▶ _What is required_
Please return every record exactly, with no pictures included.

=====

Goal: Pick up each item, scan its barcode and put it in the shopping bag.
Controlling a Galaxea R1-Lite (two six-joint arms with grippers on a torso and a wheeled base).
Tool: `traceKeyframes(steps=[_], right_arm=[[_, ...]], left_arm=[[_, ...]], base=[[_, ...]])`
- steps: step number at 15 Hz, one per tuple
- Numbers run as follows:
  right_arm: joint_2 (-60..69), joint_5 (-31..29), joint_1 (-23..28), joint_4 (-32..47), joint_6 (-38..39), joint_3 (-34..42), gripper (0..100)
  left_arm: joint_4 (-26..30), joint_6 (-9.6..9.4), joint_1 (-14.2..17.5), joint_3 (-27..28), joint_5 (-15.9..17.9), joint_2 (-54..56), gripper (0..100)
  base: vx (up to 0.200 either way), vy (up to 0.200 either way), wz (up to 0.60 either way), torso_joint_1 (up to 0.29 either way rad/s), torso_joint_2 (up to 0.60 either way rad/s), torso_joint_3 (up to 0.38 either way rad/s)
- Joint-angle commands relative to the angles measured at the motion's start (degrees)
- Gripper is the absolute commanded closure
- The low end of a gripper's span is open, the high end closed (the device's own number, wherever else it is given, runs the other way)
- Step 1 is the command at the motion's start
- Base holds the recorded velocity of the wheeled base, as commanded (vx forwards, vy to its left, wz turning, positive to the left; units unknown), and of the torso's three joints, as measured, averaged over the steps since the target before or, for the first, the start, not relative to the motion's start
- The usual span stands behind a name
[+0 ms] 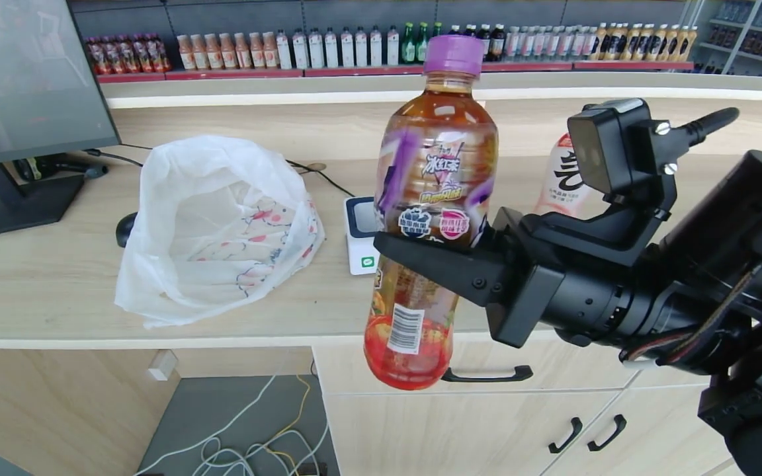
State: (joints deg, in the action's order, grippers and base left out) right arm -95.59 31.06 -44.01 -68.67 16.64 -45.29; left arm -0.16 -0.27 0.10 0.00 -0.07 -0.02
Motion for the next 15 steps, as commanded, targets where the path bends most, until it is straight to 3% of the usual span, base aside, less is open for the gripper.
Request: traceKeyframes(steps=[1, 4, 15], right_arm=[[-0.6, 0.4, 0.0, -0.1, 0.8, -1.1, 100], [-0.8, 2.2, -0.1, 0.2, 3.6, -4.9, 100], [0.4, 2.8, -2.0, 0.1, 7.6, -5.2, 100]], left_arm=[[0.0, 0.0, 0.0, 0.0, 0.0, 0.0, 0], [0.0, 0.0, 0.0, 0.0, 0.0, 0.0, 0], [0.0, 0.0, 0.0, 0.0, 0.0, 0.0, 0]], base=[[0.0, 0.0, 0.0, 0.0, 0.0, 0.0], [0.0, 0.0, 0.0, 0.0, 0.0, 0.0], [0.0, 0.0, 0.0, 0.0, 0.0, 0.0]])
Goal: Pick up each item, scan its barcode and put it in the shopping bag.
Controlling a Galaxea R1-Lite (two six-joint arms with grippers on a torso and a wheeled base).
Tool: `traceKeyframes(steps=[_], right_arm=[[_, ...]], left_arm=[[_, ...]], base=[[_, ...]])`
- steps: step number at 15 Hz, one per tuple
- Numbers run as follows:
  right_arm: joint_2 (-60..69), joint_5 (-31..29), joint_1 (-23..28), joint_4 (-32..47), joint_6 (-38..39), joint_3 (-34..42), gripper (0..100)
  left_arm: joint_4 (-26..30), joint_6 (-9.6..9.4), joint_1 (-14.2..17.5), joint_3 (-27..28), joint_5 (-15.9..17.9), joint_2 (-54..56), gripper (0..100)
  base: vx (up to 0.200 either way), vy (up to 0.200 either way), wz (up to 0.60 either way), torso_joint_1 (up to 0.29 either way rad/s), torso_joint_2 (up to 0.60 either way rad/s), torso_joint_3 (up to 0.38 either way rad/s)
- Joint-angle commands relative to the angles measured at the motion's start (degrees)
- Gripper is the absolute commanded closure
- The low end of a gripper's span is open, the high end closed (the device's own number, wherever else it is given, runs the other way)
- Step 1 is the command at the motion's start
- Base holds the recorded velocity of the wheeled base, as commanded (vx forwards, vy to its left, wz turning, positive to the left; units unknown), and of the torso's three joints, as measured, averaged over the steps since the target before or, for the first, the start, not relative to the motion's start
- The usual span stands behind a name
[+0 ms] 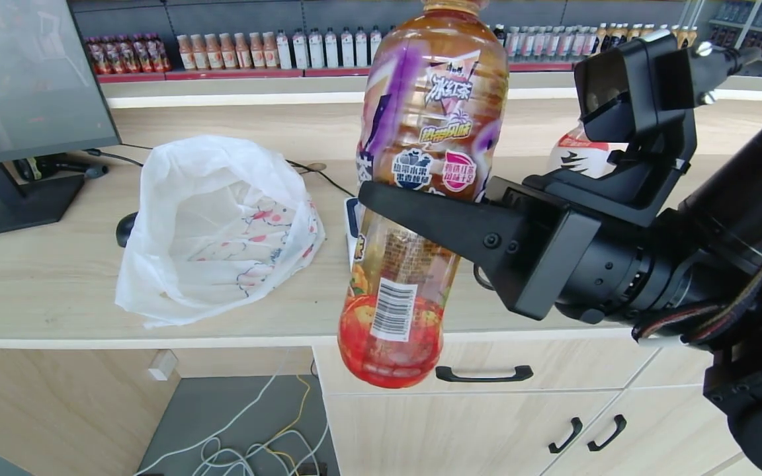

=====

▶ _Reply_
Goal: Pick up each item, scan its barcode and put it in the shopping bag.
Controlling a Galaxea R1-Lite (two six-joint arms with grippers on a torso and a wheeled base).
Tool: `traceKeyframes(steps=[_], right_arm=[[_, ...]], left_arm=[[_, ...]], base=[[_, ...]])`
- steps: step number at 15 Hz, one per tuple
- Numbers run as follows:
  right_arm: joint_2 (-60..69), joint_5 (-31..29), joint_1 (-23..28), joint_4 (-32..47), joint_6 (-38..39), joint_3 (-34..42), gripper (0..100)
  left_arm: joint_4 (-26..30), joint_6 (-9.6..9.4), joint_1 (-14.2..17.5), joint_3 (-27..28), joint_5 (-15.9..17.9), joint_2 (-54..56), gripper (0..100)
  base: vx (up to 0.200 either way), vy (up to 0.200 either way), wz (up to 0.60 either way), torso_joint_1 (up to 0.29 either way rad/s), torso_joint_2 (up to 0.60 either way rad/s), torso_joint_3 (up to 0.38 either way rad/s)
- Joint-angle commands relative to the angles measured at the motion's start (degrees)
- Gripper is the absolute commanded closure
- The low end of a gripper's span is open, the high end closed (the device's own number, wherever else it is given, runs the other way)
- Step 1 is the command at the motion's start
- Base holds the recorded velocity of the wheeled base, as commanded (vx forwards, vy to its left, wz turning, positive to the left; units unknown), and of the torso's three joints, as measured, averaged over the steps since the target before or, for the first, the start, not relative to the motion's start
- The usual span stands behind a name
[+0 ms] 
State: (joints deg, in the action's order, grippers and base left out) right arm -95.59 31.06 -44.01 -68.67 16.64 -45.29; left arm -0.16 -0.27 0.10 0.00 -0.07 -0.02
Motion for the next 15 steps, as commanded, targets where the path bends most, until it is straight to 3% of the usual span, base aside, less is open for the gripper.
Request: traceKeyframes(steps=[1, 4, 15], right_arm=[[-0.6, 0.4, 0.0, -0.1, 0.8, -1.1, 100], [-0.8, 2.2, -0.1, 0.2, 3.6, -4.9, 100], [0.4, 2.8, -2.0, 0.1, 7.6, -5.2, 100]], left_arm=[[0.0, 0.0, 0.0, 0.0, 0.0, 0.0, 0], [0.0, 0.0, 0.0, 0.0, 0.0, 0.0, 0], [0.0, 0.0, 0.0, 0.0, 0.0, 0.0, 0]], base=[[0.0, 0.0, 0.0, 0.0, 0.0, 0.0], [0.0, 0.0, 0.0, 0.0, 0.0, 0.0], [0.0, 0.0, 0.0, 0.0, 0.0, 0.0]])
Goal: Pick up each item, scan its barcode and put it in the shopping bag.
Controlling a Galaxea R1-Lite (two six-joint arms with grippers on a torso and a wheeled base).
Tool: `traceKeyframes(steps=[_], right_arm=[[_, ...]], left_arm=[[_, ...]], base=[[_, ...]])`
- steps: step number at 15 Hz, one per tuple
- Numbers run as follows:
  right_arm: joint_2 (-60..69), joint_5 (-31..29), joint_1 (-23..28), joint_4 (-32..47), joint_6 (-38..39), joint_3 (-34..42), gripper (0..100)
  left_arm: joint_4 (-26..30), joint_6 (-9.6..9.4), joint_1 (-14.2..17.5), joint_3 (-27..28), joint_5 (-15.9..17.9), joint_2 (-54..56), gripper (0..100)
  base: vx (up to 0.200 either way), vy (up to 0.200 either way), wz (up to 0.60 either way), torso_joint_1 (up to 0.29 either way rad/s), torso_joint_2 (up to 0.60 either way rad/s), torso_joint_3 (up to 0.38 either way rad/s)
- Joint-angle commands relative to the angles measured at the motion's start (degrees)
- Gripper is the absolute commanded closure
- The low end of a gripper's span is open, the high end closed (the device's own number, wherever else it is given, runs the other way)
- Step 1 is the command at the motion's start
- Base holds the recorded velocity of the wheeled base, as commanded (vx forwards, vy to its left, wz turning, positive to the left; units unknown), and of the torso's three joints, as measured, averaged over the steps since the target before or, for the first, the start, not relative to the motion's start
- The usual span stands behind a name
[+0 ms] 

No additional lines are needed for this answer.